- _Task goal_
Leave out the images and set down the records below exactly.

◆ ◆ ◆ ◆ ◆ ◆ ◆

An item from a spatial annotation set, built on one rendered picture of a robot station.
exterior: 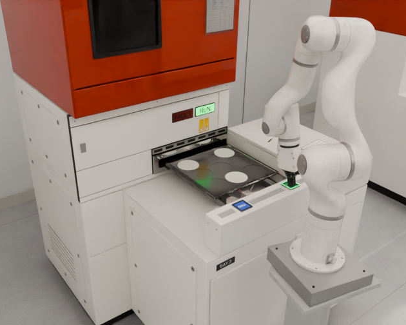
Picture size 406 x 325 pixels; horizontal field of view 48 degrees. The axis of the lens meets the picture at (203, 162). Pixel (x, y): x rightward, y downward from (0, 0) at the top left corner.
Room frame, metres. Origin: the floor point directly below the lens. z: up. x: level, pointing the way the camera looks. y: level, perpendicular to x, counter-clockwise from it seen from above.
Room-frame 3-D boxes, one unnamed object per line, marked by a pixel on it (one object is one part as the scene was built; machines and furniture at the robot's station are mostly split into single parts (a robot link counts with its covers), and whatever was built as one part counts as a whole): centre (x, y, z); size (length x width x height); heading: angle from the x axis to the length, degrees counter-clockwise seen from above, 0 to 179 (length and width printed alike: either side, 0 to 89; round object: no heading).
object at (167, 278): (1.81, -0.21, 0.41); 0.97 x 0.64 x 0.82; 128
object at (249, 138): (2.00, -0.45, 0.89); 0.62 x 0.35 x 0.14; 38
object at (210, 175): (1.85, -0.08, 0.90); 0.34 x 0.34 x 0.01; 38
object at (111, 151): (1.90, 0.20, 1.02); 0.82 x 0.03 x 0.40; 128
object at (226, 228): (1.52, -0.26, 0.89); 0.55 x 0.09 x 0.14; 128
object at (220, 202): (1.72, -0.03, 0.84); 0.50 x 0.02 x 0.03; 38
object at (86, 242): (2.17, 0.41, 0.41); 0.82 x 0.71 x 0.82; 128
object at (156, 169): (2.00, 0.06, 0.89); 0.44 x 0.02 x 0.10; 128
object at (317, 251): (1.27, -0.41, 0.96); 0.19 x 0.19 x 0.18

◆ ◆ ◆ ◆ ◆ ◆ ◆

- _Solution to the problem_
An item from a spatial annotation set, built on one rendered picture of a robot station.
exterior: 
Picture size 406 x 325 pixels; horizontal field of view 48 degrees. The axis of the lens meets the picture at (203, 162). Pixel (x, y): x rightward, y downward from (0, 0) at the top left corner.
Room frame, metres. Origin: the floor point directly below the lens. z: up. x: level, pointing the way the camera looks. y: level, perpendicular to x, counter-clockwise from it seen from above.
Room-frame 3-D boxes, one unnamed object per line, marked by a pixel on it (one object is one part as the scene was built; machines and furniture at the robot's station are mostly split into single parts (a robot link counts with its covers), and whatever was built as one part counts as a whole): centre (x, y, z); size (length x width x height); heading: angle from the x axis to the length, degrees counter-clockwise seen from above, 0 to 179 (length and width printed alike: either side, 0 to 89; round object: no heading).
object at (167, 278): (1.81, -0.21, 0.41); 0.97 x 0.64 x 0.82; 128
object at (249, 138): (2.00, -0.45, 0.89); 0.62 x 0.35 x 0.14; 38
object at (210, 175): (1.85, -0.08, 0.90); 0.34 x 0.34 x 0.01; 38
object at (111, 151): (1.90, 0.20, 1.02); 0.82 x 0.03 x 0.40; 128
object at (226, 228): (1.52, -0.26, 0.89); 0.55 x 0.09 x 0.14; 128
object at (220, 202): (1.72, -0.03, 0.84); 0.50 x 0.02 x 0.03; 38
object at (86, 242): (2.17, 0.41, 0.41); 0.82 x 0.71 x 0.82; 128
object at (156, 169): (2.00, 0.06, 0.89); 0.44 x 0.02 x 0.10; 128
object at (317, 251): (1.27, -0.41, 0.96); 0.19 x 0.19 x 0.18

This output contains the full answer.